Iris Messidor (°1969, Albertville, France) makes sculptures, photos, drawings and performances. By applying a poetic and often metaphorical language, Messidor wants the viewer to become part of the art as a kind of added component. Art is entertainment: to be able to touch the work, as well as to interact with the work is important.
Her sculptures are notable for their perfect finish and tactile nature. This is of great importance and bears witness to great craftsmanship. By studying sign processes, signification and communication, she wants to amplify the astonishment of the spectator by creating compositions or settings that generate tranquil poetic images that leave traces and balances on the edge of recognition and alienation.
Her works focus on the inability of communication which is used to visualise reality, the attempt of dialogue, the dissonance between form and content and the dysfunctions of language. In short, the lack of clear references are key elements in the work. By rejecting an objective truth and global cultural narratives, she makes work that deals with the documentation of events and the question of how they can be presented. The work tries to express this with the help of physics and technology, but not by telling a story or creating a metaphor.
Her works often refers to pop and mass culture. Using written and drawn symbols, a world where light-heartedness rules and where rules are undermined is created. By using popular themes such as sexuality, family structure and violence, she makes works that can be seen as self-portraits. Sometimes they appear idiosyncratic and quirky, at other times, they seem typical by-products of American superabundance and marketing.
Her works are based on inspiring situations: visions that reflect a sensation of indisputability and serene contemplation, combined with subtle details of odd or eccentric, humoristic elements. By focusing on techniques and materials, she considers making art a craft which is executed using clear formal rules and which should always refer to social reality.
Her works doesn’t reference recognisable form. The results are deconstructed to the extent that meaning is shifted and possible interpretation becomes multifaceted. With Plato’s allegory of the cave in mind, she formalizes the coincidental and emphasizes the conscious process of composition that is behind the seemingly random works. The thought processes, which are supposedly private, highly subjective and unfiltered in their references to dream worlds, are frequently revealed as assemblages.
Her works feature coincidental, accidental and unexpected connections which make it possible to revise art history and, even better, to complement it. Combining unrelated aspects lead to surprising analogies. By experimenting with aleatoric processes, she touches various overlapping themes and strategies. Several reoccurring subject matter can be recognised, such as the relation with popular culture and media, working with repetition, provocation and the investigation of the process of expectations.
Her works are saturated with obviousness, mental inertia, clichés and bad jokes. They question the coerciveness that is derived from the more profound meaning and the superficial aesthetic appearance of an image. By questioning the concept of movement, she creates with daily, recognizable elements, an unprecedented situation in which the viewer is confronted with the conditioning of his own perception and has to reconsider his biased position.
Her works are an investigation into representations of (seemingly) concrete ages and situations as well as depictions and ideas that can only be realized in sculpture. By creating situations and breaking the passivity of the spectator, she tries to grasp language. Transformed into art, language becomes an ornament. At that moment, lots of ambiguities and indistinctnesses, which are inherent to the phenomenon, come to the surface.
Her works bear strong political references. The possibility or the dream of the annulment of a (historically or socially) fixed identity is a constant focal point. By investigating language on a meta-level, she makes work that generates diverse meanings. Associations and meanings collide. Space becomes time and language becomes image.

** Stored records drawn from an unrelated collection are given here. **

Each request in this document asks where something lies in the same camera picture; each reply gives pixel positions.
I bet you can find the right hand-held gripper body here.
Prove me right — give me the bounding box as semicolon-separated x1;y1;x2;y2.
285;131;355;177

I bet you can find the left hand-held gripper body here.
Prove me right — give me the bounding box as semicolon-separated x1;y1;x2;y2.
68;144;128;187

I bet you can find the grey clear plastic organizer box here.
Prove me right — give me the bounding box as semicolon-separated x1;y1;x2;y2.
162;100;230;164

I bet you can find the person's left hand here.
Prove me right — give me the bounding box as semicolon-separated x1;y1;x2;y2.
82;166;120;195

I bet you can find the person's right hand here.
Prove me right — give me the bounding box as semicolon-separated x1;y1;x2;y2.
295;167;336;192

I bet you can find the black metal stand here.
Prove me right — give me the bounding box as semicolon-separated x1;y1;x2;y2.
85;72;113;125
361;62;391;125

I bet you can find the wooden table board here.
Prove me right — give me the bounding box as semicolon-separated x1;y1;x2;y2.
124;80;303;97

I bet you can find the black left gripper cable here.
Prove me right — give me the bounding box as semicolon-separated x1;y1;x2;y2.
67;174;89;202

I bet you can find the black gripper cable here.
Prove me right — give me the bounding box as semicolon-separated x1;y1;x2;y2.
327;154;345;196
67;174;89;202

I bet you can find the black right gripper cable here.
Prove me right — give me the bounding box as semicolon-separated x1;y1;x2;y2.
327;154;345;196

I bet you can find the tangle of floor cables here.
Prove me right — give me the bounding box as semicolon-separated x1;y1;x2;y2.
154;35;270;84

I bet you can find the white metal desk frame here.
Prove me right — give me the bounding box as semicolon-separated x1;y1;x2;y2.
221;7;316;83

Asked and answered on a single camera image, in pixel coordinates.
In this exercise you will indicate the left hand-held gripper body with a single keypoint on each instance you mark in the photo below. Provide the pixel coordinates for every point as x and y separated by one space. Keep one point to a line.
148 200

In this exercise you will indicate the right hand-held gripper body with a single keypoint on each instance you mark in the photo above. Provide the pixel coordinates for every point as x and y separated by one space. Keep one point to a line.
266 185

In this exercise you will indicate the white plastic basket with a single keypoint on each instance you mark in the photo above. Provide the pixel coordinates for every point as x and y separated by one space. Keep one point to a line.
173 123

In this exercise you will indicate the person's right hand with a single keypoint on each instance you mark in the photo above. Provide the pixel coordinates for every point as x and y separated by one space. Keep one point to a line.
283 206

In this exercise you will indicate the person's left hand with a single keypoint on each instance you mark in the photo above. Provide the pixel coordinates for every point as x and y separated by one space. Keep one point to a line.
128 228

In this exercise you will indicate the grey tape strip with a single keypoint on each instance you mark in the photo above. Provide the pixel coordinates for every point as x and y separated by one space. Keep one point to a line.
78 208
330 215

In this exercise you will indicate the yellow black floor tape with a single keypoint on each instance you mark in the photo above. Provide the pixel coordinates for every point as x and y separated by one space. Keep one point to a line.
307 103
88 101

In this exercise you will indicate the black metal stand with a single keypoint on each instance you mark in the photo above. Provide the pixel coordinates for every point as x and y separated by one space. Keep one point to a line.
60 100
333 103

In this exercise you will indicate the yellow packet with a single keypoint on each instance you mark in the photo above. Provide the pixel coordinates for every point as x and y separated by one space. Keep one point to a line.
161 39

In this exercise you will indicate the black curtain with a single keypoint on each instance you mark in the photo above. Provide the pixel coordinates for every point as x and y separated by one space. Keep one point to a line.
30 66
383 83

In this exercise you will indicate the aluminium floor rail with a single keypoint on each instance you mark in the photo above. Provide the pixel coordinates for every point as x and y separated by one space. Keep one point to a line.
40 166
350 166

Her works isolate the movements of humans and/or objects. By doing so, new sequences are created which reveal an inseparable relationship between motion and sound. By merging several seemingly incompatible worlds into a new universe, she finds that movement reveals an inherent awkwardness, a humour that echoes our own vulnerabilities. The artist also considers movement as a metaphor for the ever-seeking man who experiences a continuous loss.
Her works question the conditions of appearance of an image in the context of contemporary visual culture in which images, representations and ideas normally function. By parodying mass media by exaggerating certain formal aspects inherent to our contemporary society, she creates intense personal moments masterfully created by means of rules and omissions, acceptance and refusal, luring the viewer round and round in circles.
Her works appear as dreamlike images in which fiction and reality meet, well-known tropes merge, meanings shift, past and present fuse. Time and memory always play a key role. By applying abstraction, she uses a visual vocabulary that addresses many different social and political issues. The work incorporates time as well as space – a fictional and experiential universe that only emerges bit by bit.
Her work urge us to renegotiate sculpture as being part of a reactive or – at times – autistic medium, commenting on oppressing themes in our contemporary society. Iris Messidor currently lives and works in Rome.